____ Listed records

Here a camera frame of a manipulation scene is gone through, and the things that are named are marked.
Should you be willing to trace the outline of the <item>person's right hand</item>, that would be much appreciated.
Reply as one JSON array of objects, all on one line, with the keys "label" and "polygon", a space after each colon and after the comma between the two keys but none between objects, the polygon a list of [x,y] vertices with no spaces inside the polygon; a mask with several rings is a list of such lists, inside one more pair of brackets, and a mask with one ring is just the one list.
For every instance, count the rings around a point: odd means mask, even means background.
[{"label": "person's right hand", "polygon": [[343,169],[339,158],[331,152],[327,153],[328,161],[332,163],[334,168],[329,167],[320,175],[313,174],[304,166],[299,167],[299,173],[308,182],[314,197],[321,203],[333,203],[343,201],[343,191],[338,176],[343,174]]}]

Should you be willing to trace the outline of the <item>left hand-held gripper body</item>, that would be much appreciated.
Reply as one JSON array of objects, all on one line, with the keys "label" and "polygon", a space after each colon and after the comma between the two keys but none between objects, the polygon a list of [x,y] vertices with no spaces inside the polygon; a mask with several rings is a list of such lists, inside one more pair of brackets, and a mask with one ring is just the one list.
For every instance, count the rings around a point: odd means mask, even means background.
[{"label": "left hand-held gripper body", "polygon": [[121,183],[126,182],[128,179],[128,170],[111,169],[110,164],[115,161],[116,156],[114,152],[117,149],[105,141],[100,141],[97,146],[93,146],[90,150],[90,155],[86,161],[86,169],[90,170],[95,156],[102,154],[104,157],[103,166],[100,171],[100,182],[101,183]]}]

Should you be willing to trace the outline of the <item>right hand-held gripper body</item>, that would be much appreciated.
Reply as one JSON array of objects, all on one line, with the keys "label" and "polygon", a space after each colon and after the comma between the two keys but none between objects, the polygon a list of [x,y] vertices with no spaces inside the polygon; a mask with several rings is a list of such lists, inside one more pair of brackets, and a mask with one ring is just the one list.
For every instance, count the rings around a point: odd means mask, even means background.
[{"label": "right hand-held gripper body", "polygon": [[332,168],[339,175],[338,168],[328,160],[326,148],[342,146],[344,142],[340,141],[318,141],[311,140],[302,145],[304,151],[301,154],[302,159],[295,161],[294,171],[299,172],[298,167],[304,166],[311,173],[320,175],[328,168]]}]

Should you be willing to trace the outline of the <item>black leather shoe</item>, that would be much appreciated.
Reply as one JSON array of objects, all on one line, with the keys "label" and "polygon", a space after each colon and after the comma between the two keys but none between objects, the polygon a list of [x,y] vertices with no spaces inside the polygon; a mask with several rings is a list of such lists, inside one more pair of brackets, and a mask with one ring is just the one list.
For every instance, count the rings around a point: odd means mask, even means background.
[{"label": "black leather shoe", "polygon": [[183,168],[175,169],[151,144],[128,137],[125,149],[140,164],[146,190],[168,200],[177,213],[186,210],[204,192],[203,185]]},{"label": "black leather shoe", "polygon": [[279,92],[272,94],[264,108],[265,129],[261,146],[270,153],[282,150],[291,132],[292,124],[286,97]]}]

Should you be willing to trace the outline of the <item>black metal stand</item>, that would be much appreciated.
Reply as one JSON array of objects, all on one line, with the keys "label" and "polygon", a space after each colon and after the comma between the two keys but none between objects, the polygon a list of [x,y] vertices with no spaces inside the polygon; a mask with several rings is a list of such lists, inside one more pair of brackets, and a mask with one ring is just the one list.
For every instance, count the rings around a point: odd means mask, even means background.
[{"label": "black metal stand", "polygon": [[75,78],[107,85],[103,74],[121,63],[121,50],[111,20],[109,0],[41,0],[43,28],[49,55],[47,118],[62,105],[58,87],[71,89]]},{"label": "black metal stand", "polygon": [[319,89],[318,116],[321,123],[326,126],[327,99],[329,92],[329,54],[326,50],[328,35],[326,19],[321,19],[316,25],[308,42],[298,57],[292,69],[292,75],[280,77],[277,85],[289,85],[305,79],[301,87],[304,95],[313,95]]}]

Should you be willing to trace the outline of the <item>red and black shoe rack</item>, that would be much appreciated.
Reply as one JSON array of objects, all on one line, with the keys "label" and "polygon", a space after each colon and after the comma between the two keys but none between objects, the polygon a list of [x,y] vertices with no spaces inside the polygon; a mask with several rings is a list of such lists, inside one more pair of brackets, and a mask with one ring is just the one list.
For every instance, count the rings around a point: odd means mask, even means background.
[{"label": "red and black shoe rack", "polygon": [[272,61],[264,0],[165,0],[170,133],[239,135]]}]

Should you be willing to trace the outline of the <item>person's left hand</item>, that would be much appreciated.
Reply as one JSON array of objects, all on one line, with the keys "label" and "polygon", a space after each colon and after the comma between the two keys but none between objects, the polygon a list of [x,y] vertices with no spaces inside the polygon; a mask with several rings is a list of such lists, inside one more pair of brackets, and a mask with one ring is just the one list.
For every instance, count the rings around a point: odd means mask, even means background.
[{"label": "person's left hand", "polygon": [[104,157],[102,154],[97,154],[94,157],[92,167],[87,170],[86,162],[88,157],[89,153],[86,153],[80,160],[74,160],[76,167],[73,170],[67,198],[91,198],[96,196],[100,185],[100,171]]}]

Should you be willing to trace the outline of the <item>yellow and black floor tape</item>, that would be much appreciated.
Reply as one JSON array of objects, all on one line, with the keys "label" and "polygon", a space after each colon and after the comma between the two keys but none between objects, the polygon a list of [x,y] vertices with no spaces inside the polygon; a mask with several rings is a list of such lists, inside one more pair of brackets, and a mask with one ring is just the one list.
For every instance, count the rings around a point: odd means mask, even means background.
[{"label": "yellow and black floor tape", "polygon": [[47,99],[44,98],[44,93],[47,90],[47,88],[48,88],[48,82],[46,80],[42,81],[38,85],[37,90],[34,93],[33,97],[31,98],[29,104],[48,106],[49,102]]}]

________

# What you have to do:
All the entries above must be repeated exactly as they were given.

# Solution to this task:
Here a camera frame of a manipulation scene is gone through, and the things that are named are marked.
Should you be willing to trace the outline of the <item>person's right hand</item>, that would be much appreciated.
Reply as one JSON array of objects, all on one line, with the keys "label" and "polygon", a space after each colon and after the comma between the two keys but none between objects, the polygon a list of [x,y] vertices with no spaces inside the polygon; a mask with several rings is a list of such lists, inside one more pair of brackets, and a mask with one ring is just the one list.
For every instance, count the rings around a point: odd means mask, even means background.
[{"label": "person's right hand", "polygon": [[343,169],[339,158],[331,152],[327,153],[328,161],[332,163],[334,168],[329,167],[320,175],[313,174],[304,166],[299,167],[299,173],[308,182],[314,197],[321,203],[333,203],[343,201],[343,191],[338,176],[343,174]]}]

Should you be willing to trace the outline of the <item>left hand-held gripper body</item>, that would be much appreciated.
Reply as one JSON array of objects, all on one line, with the keys "label" and "polygon", a space after each colon and after the comma between the two keys but none between objects, the polygon a list of [x,y] vertices with no spaces inside the polygon; a mask with several rings is a list of such lists, inside one more pair of brackets, and a mask with one ring is just the one list.
For every instance, count the rings around a point: odd means mask, even means background.
[{"label": "left hand-held gripper body", "polygon": [[121,183],[126,182],[128,179],[128,170],[111,169],[110,164],[115,161],[116,156],[114,152],[117,149],[105,141],[100,141],[97,146],[93,146],[90,150],[90,155],[86,161],[86,169],[90,170],[95,156],[102,154],[104,157],[103,166],[100,171],[100,182],[101,183]]}]

Should you be willing to trace the outline of the <item>right hand-held gripper body</item>, that would be much appreciated.
Reply as one JSON array of objects, all on one line, with the keys "label" and "polygon", a space after each colon and after the comma between the two keys but none between objects, the polygon a list of [x,y] vertices with no spaces inside the polygon; a mask with several rings is a list of such lists, inside one more pair of brackets, and a mask with one ring is just the one list.
For every instance, count the rings around a point: odd means mask, even means background.
[{"label": "right hand-held gripper body", "polygon": [[332,168],[339,175],[338,168],[328,160],[326,148],[342,146],[344,142],[340,141],[318,141],[311,140],[302,145],[304,151],[301,154],[302,159],[295,161],[294,171],[299,172],[298,167],[304,166],[311,173],[320,175],[328,168]]}]

Should you be willing to trace the outline of the <item>black leather shoe</item>, that would be much appreciated.
Reply as one JSON array of objects, all on one line, with the keys "label" and "polygon", a space after each colon and after the comma between the two keys but none between objects, the polygon a list of [x,y] vertices with no spaces inside the polygon; a mask with several rings is a list of such lists, inside one more pair of brackets, and a mask with one ring is just the one list.
For every instance, count the rings around a point: odd means mask, even means background.
[{"label": "black leather shoe", "polygon": [[183,168],[175,169],[151,144],[128,137],[125,149],[140,164],[146,190],[168,200],[177,213],[186,210],[204,192],[203,185]]},{"label": "black leather shoe", "polygon": [[279,92],[272,94],[264,108],[265,129],[261,146],[270,153],[282,150],[291,132],[292,124],[286,97]]}]

Should you be willing to trace the outline of the <item>black metal stand</item>, that would be much appreciated.
Reply as one JSON array of objects, all on one line, with the keys "label" and "polygon", a space after each colon and after the comma between the two keys but none between objects, the polygon a list of [x,y] vertices with no spaces inside the polygon; a mask with several rings is a list of such lists, inside one more pair of brackets, and a mask with one ring is just the one list.
For every instance, count the rings around a point: odd means mask, even means background.
[{"label": "black metal stand", "polygon": [[75,78],[107,85],[103,74],[121,63],[121,50],[111,20],[109,0],[41,0],[43,28],[49,55],[47,118],[62,105],[58,87],[71,89]]},{"label": "black metal stand", "polygon": [[319,89],[318,116],[321,123],[326,126],[327,99],[329,92],[329,54],[326,50],[328,35],[326,19],[321,19],[316,25],[308,42],[298,57],[292,69],[292,75],[280,77],[277,85],[289,85],[305,79],[301,87],[304,95],[313,95]]}]

Should you be willing to trace the outline of the <item>red and black shoe rack</item>, that would be much appreciated.
Reply as one JSON array of objects, all on one line, with the keys "label" and "polygon", a space after each colon and after the comma between the two keys but none between objects, the polygon a list of [x,y] vertices with no spaces inside the polygon; a mask with several rings is a list of such lists, inside one more pair of brackets, and a mask with one ring is just the one list.
For every instance, count the rings around a point: odd means mask, even means background.
[{"label": "red and black shoe rack", "polygon": [[272,61],[264,0],[165,0],[170,133],[239,135]]}]

Should you be willing to trace the outline of the <item>person's left hand</item>, that would be much appreciated.
Reply as one JSON array of objects, all on one line, with the keys "label" and "polygon", a space after each colon and after the comma between the two keys but none between objects, the polygon a list of [x,y] vertices with no spaces inside the polygon; a mask with several rings is a list of such lists, inside one more pair of brackets, and a mask with one ring is just the one list.
For every instance, count the rings around a point: odd means mask, even means background.
[{"label": "person's left hand", "polygon": [[104,157],[102,154],[97,154],[94,157],[92,167],[87,170],[86,162],[88,157],[89,153],[86,153],[80,160],[74,160],[76,167],[73,170],[67,198],[91,198],[96,196],[100,185],[100,171]]}]

Should you be willing to trace the outline of the <item>yellow and black floor tape</item>, that would be much appreciated.
Reply as one JSON array of objects, all on one line, with the keys "label" and "polygon", a space after each colon and after the comma between the two keys but none between objects, the polygon a list of [x,y] vertices with no spaces inside the polygon; a mask with several rings is a list of such lists, inside one more pair of brackets, and a mask with one ring is just the one list.
For every instance, count the rings around a point: odd means mask, even means background.
[{"label": "yellow and black floor tape", "polygon": [[47,99],[44,98],[44,93],[47,90],[47,88],[48,88],[48,82],[46,80],[42,81],[38,85],[37,90],[34,93],[33,97],[31,98],[29,104],[48,106],[49,102]]}]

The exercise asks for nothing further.